Output the listing below, all of it, exactly as given.

■ **RECORDED DATA**
+--

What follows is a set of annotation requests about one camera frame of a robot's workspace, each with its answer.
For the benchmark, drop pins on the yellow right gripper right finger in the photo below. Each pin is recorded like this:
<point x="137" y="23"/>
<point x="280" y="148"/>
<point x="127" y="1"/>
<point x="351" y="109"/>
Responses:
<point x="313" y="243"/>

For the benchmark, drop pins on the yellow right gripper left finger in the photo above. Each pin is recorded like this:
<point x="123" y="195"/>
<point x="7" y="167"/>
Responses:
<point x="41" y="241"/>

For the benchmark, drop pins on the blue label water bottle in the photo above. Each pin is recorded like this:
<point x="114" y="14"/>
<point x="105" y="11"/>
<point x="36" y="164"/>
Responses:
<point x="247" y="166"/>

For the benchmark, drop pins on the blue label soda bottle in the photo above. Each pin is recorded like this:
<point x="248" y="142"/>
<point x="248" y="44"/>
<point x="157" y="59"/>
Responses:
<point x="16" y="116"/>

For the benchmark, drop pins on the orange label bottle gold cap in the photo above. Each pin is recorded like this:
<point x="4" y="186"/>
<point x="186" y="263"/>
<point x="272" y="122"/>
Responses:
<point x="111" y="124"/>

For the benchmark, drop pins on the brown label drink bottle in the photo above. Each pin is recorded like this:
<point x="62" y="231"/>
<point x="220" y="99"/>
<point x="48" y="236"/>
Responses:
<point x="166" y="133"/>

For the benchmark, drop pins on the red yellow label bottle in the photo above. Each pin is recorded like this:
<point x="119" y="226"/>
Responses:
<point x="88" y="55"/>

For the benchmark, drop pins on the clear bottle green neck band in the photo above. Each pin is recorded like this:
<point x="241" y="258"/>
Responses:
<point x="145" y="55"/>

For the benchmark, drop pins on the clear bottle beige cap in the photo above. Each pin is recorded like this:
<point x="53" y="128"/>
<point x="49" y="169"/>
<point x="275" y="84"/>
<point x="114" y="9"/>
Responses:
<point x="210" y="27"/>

+--

■ **WRITTEN SOLUTION**
What follows is a set of annotation requests about one camera frame of a robot's workspace, each with its answer.
For the benchmark, drop pins on the yellow right gripper right finger in the photo below. Each pin is recorded like this:
<point x="137" y="23"/>
<point x="280" y="148"/>
<point x="127" y="1"/>
<point x="351" y="109"/>
Responses:
<point x="313" y="243"/>

For the benchmark, drop pins on the yellow right gripper left finger in the photo above. Each pin is recorded like this:
<point x="123" y="195"/>
<point x="7" y="167"/>
Responses:
<point x="41" y="241"/>

For the benchmark, drop pins on the blue label water bottle in the photo above. Each pin is recorded like this:
<point x="114" y="14"/>
<point x="105" y="11"/>
<point x="36" y="164"/>
Responses:
<point x="247" y="166"/>

For the benchmark, drop pins on the blue label soda bottle in the photo above. Each pin is recorded like this:
<point x="248" y="142"/>
<point x="248" y="44"/>
<point x="157" y="59"/>
Responses:
<point x="16" y="116"/>

For the benchmark, drop pins on the orange label bottle gold cap in the photo above. Each pin is recorded like this:
<point x="4" y="186"/>
<point x="186" y="263"/>
<point x="272" y="122"/>
Responses:
<point x="111" y="124"/>

For the benchmark, drop pins on the brown label drink bottle in the photo above. Each pin is recorded like this:
<point x="62" y="231"/>
<point x="220" y="99"/>
<point x="48" y="236"/>
Responses:
<point x="166" y="133"/>

For the benchmark, drop pins on the red yellow label bottle in the photo above. Each pin is recorded like this:
<point x="119" y="226"/>
Responses:
<point x="88" y="55"/>

For the benchmark, drop pins on the clear bottle green neck band in the photo above. Each pin is recorded like this:
<point x="241" y="258"/>
Responses:
<point x="145" y="55"/>

For the benchmark, drop pins on the clear bottle beige cap in the photo above. Each pin is recorded like this:
<point x="53" y="128"/>
<point x="49" y="169"/>
<point x="275" y="84"/>
<point x="114" y="9"/>
Responses:
<point x="210" y="27"/>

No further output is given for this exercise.